According to the Ministry of Education, over 350,000 students with foreign degrees returned to China in 2013, a 30 percent surge compared with the previous year.

According to the Ministry of Education, over 350,000 students with foreign degrees returned to China in 2013, a 30 percent surge compared with the previous year. Over 91 percent of the returnees are aged between 23 and 32 with over 90 percent of them financially supported by themselves or families. Among the returning students, over 60 percent received their master’s degree, while around six percent graduated with doctorate. The ministry report says it has become more difficult for many Bachelor’s and Master’s holders to find employment due to the sheer number of these graduates.

Mr. Nie worked in China for over five years, before going to the UK to study for a Master’s degree. Now he has graduated, Nie is struggling to find a job in Britain or in China.

“Companies in Britain don’t recognize my work experience in China, and there are not many job openings because of the recession in Europe. On the other hand, competition in China is also fierce. I can’t even get my old job back.” Mr. Nie said.

Nie is not only one struggling to get a good job after studying abroad. A recent job fair in Beijing for overseas graduates attracted some 3,000 people. Many of them had to wait in a long queue just to get in.

“I took an overnight train from Zhengzhou and arrived 5 a.m. this morning just for this job fair. Before I went abroad, I thought it would be easier to find a good job as I have an overseas degree, but now I’ve been job-hunting for five months.” Overseas returnee Mr. Zhang said.

One of the reasons why these overseas returnees are struggling to find a job, is timing.

“In China, the peak season for recruitment is around Autumn, as most students in domestic universities graduate in June. I got my degree from Australia in January, so when I came back, the good positions were already taken.” Overseas returnee Mr. Sun said.

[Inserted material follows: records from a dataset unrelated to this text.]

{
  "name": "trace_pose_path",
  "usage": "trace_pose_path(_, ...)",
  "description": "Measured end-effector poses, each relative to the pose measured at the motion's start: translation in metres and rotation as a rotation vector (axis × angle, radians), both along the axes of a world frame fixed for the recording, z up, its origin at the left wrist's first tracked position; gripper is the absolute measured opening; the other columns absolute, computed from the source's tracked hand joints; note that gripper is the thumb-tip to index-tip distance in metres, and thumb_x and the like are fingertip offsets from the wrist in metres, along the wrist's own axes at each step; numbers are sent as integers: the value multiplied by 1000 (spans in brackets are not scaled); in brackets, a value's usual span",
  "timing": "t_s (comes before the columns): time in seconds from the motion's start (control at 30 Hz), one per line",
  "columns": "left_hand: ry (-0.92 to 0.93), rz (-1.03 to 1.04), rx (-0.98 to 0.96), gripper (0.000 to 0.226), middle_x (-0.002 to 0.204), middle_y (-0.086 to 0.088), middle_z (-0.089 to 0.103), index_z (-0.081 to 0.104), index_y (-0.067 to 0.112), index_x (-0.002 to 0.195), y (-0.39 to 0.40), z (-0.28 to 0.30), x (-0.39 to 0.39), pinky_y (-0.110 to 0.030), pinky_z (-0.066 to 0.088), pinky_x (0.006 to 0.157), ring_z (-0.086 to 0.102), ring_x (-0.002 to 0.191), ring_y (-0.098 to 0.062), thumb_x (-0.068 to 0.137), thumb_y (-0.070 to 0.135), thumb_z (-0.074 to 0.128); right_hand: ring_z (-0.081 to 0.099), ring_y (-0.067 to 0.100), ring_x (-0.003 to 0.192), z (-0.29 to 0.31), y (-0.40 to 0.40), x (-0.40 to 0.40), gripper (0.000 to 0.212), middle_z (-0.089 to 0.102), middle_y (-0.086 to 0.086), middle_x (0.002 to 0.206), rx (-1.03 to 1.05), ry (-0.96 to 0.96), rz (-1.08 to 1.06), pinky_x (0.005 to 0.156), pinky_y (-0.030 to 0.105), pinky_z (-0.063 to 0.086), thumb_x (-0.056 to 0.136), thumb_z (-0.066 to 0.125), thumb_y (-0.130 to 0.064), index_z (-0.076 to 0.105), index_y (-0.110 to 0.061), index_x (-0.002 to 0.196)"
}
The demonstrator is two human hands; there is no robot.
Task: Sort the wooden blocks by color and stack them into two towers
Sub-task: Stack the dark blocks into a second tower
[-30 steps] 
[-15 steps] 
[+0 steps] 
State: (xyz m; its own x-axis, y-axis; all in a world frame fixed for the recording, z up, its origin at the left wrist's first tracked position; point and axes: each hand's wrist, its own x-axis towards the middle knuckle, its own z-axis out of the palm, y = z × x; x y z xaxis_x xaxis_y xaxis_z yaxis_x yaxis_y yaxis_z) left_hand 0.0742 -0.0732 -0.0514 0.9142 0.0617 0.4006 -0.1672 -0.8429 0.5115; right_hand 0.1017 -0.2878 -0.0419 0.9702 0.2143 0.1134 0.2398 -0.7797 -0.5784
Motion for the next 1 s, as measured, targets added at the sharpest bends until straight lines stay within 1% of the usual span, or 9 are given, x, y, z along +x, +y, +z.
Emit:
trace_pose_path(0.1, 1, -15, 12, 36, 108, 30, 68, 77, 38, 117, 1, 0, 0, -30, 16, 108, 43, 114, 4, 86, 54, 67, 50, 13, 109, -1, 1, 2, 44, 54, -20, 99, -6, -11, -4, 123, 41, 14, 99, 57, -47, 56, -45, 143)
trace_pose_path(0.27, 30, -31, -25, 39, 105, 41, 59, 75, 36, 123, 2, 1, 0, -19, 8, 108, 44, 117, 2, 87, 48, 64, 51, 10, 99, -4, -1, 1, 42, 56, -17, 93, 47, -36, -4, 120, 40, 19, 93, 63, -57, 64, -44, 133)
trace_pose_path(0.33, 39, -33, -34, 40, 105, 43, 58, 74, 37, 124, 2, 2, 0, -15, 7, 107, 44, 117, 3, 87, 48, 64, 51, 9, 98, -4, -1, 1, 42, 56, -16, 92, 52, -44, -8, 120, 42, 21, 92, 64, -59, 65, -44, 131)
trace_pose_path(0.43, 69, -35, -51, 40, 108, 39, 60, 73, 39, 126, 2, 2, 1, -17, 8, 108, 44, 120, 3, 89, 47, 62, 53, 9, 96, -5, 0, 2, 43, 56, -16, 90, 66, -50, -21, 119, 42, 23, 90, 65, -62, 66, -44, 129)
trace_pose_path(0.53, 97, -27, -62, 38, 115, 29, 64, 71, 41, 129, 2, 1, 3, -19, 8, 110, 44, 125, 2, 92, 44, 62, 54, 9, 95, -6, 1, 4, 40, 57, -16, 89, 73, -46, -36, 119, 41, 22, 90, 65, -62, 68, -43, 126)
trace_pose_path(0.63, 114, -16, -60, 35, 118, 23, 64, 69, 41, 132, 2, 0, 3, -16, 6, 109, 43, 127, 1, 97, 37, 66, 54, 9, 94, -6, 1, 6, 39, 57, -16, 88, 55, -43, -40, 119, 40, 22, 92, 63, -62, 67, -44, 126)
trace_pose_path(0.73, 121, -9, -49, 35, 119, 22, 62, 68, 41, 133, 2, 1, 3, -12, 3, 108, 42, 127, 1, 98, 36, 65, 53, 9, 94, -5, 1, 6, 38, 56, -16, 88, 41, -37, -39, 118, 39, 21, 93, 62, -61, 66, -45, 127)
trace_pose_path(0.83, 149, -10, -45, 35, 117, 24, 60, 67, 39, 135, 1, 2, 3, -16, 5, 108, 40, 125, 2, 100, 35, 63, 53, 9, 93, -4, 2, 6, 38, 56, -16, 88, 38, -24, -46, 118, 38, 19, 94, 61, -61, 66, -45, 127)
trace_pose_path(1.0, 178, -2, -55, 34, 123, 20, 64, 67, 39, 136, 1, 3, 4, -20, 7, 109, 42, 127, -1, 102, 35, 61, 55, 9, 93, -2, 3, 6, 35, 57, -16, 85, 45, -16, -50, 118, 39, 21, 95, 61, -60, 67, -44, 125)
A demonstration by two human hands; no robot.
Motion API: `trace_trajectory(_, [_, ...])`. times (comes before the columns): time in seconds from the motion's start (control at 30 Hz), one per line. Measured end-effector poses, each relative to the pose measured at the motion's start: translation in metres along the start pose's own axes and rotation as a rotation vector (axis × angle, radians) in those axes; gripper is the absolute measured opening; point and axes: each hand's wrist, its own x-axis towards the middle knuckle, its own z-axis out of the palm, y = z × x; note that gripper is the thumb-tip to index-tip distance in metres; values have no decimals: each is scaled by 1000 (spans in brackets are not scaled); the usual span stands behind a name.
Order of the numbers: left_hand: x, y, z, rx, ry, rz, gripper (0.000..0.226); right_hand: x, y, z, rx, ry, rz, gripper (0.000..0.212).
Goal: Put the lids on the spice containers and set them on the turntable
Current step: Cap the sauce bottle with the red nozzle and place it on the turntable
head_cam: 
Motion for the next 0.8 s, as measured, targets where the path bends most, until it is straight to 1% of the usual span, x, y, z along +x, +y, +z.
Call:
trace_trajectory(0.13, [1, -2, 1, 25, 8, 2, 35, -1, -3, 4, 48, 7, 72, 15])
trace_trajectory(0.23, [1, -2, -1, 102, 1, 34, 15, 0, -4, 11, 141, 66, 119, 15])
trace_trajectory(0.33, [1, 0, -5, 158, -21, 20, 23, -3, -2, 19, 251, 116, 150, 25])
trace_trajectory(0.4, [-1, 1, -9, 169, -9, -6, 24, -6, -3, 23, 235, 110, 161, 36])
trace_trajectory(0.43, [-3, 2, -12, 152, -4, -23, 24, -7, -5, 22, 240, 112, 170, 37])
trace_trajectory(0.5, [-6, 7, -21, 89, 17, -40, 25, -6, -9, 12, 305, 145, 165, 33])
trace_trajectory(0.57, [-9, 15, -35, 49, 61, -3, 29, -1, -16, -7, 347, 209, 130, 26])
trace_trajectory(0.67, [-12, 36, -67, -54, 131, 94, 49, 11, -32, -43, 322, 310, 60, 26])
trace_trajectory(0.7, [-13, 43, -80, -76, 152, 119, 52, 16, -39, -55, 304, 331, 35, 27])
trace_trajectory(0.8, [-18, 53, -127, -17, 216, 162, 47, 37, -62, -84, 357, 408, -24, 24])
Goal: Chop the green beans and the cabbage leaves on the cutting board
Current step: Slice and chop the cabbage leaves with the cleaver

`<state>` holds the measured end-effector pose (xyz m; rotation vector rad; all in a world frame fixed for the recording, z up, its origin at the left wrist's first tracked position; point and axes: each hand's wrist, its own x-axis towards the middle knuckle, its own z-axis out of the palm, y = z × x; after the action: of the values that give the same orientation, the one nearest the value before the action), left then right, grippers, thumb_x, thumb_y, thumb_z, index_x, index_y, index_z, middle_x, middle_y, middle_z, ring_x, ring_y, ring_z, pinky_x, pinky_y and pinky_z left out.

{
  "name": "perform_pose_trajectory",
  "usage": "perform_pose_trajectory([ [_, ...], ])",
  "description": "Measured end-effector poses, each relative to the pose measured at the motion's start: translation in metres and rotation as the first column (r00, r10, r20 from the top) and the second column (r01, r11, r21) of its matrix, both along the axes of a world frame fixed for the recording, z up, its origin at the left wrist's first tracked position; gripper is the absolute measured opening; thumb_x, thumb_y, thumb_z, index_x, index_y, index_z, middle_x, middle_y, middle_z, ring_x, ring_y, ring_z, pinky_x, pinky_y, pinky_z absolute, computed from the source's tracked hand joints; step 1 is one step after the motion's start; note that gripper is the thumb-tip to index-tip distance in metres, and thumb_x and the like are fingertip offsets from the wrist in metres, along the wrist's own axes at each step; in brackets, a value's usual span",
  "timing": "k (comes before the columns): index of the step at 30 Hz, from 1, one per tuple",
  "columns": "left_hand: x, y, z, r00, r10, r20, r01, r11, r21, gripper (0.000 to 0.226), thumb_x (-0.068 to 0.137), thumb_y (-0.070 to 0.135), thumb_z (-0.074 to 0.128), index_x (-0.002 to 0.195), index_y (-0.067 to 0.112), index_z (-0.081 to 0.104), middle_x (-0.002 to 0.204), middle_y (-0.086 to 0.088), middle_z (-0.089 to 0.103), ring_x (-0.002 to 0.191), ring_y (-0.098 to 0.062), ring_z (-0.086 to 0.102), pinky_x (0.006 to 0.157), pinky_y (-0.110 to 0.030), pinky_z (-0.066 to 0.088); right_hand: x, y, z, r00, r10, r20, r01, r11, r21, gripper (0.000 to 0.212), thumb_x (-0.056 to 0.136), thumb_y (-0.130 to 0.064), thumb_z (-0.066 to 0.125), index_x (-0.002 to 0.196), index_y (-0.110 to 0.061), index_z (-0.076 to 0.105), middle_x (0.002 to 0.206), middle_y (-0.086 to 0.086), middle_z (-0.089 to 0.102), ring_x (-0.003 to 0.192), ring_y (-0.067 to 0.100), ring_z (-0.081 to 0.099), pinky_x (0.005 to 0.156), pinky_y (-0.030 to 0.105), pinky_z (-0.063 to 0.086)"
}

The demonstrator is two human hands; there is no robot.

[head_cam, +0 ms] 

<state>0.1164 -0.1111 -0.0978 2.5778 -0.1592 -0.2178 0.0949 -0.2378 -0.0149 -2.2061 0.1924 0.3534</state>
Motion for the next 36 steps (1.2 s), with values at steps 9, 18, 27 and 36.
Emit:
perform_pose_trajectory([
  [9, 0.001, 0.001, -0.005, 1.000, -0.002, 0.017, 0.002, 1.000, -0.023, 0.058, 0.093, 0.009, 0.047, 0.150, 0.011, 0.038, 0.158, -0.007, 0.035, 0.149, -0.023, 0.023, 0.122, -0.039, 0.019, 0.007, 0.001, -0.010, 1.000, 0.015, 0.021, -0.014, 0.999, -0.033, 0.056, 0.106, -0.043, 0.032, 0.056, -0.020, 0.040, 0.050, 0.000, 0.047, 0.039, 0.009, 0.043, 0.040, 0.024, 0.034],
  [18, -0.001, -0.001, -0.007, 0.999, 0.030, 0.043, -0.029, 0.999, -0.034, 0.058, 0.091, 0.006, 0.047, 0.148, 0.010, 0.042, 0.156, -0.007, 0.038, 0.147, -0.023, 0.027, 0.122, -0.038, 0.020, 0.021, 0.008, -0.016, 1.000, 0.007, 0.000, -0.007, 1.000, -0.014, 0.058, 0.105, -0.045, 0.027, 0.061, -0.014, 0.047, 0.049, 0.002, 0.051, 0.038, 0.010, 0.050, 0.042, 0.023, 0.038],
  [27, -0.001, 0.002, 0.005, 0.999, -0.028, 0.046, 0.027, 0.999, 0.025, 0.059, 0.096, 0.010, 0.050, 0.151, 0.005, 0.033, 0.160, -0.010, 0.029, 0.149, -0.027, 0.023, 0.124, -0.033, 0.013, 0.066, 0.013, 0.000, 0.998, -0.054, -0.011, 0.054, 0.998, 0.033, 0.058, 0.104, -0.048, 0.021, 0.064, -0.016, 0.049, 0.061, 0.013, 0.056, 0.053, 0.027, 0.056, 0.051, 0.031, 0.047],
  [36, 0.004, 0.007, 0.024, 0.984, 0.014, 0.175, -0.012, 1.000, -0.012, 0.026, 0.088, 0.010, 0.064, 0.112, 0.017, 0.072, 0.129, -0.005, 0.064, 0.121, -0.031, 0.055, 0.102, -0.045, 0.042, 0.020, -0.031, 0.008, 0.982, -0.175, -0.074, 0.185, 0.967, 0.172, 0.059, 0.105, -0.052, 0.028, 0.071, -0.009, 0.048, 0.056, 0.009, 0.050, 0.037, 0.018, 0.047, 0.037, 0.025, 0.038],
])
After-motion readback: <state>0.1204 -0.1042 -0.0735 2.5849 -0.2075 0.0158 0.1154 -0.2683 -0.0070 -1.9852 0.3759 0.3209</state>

Another factor is the clash between high expectations and harsh reality.

“I want to work in an international company, because I got my degree and work experience in the US.” An overseas returnee said.

“My priority is German firms. Because I studied in Germany.” An overseas returnee said.

According to a recruitment website, almost 60 percent of overseas returnees want to work in foreign companies or joint ventures, but only around 20 percent achieve that.

“Many private enterprises are developing very fast now. And they offer more job opportunities and promotion prospects. The graduates shouldn’t pin all their hopes on foreign companies or joint ventures.” Guo Sheng, CEO of Zhaopin.com, said.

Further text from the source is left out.